Enuresis is often referred to as bed-wetting. Bed-wetting in the night is also known as nocturnal enuresis and is the most common type of enuresis. Daytime bed wetting is referred to as diurnal enuresis. Some children can have one or both.
This behavior isn’t always purposeful. Enuresis can’t be diagnosed unless if the child is above 5 years of age.
The major enuresis symptoms include:
- Wetting the clothes.
- Repeated bed-wetting.
- Wetting at least two times a week for at least 3 months.
Many factors can result in the development of the enuresis condition. Non-intentional or involuntary passing of urine may be as a result:
- Severe stress.
- Unrelenting infections in the urinary tract.
- A tiny bladder.
- Delays in development which result in interference in regards to toilet training.
- Intentional or voluntary enuresis can be linked to other mental and emotional disorders i.e. anxiety or behavior disorders. Enuresis tends to be genetic, meaning that it runs in families. This implies that the condition may be passed on from the parent to the child, in particular on the father’s side.
- Toilet training that is started when a child is too young or is forced can also contribute to this condition, although little research makes this particular conclusion.
How Prevalent Is Enuresis?
Enuresis is a rampant problem in childhood. Estimates hint that 3% of girls and 7% of boys aged 5 years suffer from enuresis. These figures go down decrease to 2% of girls and 3% of boys by the age of 10. Most children with enuresis outgrow this condition by they time they approach their teenage years, with approximately less than 1% of girls and about 1% of boys having enuresis at the age of 18.
The medical practitioner will take the medical history then conduct a physical examination; this helps in ruling out any other medical disorders that could be resulting in the urine release, also referred to as incontinence.

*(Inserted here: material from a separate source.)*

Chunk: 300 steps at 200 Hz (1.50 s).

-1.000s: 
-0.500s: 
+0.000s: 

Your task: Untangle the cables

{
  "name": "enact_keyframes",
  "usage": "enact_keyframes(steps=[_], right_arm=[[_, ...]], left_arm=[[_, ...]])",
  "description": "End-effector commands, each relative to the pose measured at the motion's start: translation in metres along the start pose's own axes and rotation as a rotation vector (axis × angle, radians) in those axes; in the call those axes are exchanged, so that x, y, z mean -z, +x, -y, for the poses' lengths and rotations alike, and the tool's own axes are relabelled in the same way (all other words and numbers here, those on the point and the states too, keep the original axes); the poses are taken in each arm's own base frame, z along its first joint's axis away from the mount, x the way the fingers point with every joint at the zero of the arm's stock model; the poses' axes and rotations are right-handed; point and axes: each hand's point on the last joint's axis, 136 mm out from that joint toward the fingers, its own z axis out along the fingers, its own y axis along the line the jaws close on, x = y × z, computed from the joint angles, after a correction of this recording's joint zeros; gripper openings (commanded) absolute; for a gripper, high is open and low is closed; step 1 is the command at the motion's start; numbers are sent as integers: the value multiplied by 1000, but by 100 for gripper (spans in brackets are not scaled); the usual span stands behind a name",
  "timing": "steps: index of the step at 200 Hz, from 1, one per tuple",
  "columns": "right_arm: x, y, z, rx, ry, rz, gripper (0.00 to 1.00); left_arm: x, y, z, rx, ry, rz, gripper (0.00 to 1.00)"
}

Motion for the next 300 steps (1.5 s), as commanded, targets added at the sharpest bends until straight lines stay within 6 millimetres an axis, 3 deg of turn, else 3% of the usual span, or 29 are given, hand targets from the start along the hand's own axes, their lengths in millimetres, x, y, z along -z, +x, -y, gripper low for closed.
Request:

Lab tests can also be done i.e. urinalysis & blood work which measures kidney function, hormones and blood sugar. Physical conditions that can cause incontinence include infections, diabetes, or a structural or functional defect which blocks the urinary tract.
Enuresis may also be linked to certain medications which cause behavior changes or confusion as the side effects. If there aren’t any physical causes detected, the doctor normally makes the diagnosis based on the child’s current behaviors and symptoms.
Treatment may not be necessary in mild enuresis cases; this is basically due to the fact that majority of children with enuresis outgrow it, usually before they get into teenage. Knowing the appropriate time to begin treatment is difficult, since it’s not possible to foretell when and if the child will outgrow enuresis.
Some of the factors that can be considered when making the decision whether to start treatment are if the child with enuresis has a low self esteem and if enuresis is causing impaired functioning i.e. if the child prefers to keep to themselves due to the condition.
Management of Enuresis
Early enuresis management includes:
- Behavioral medication making use of positive reinforcement
- Patient and caring parental attitude; remember that the affected child doesn’t have control over the condition
- Addressing the possible causes of enuresis
- Dedicated attention to maintaining and establishing normal hydration and bowel patterns that are consistent
If this management approach fails to yield any results in three months, pharmacologic therapy or alarm therapy need to be considered.
Early enuresis management that lays focus on positive reinforcement and behavioral medication is helpful in most case. Enuresis isn’t a condition that can be corrected using surgical procedures.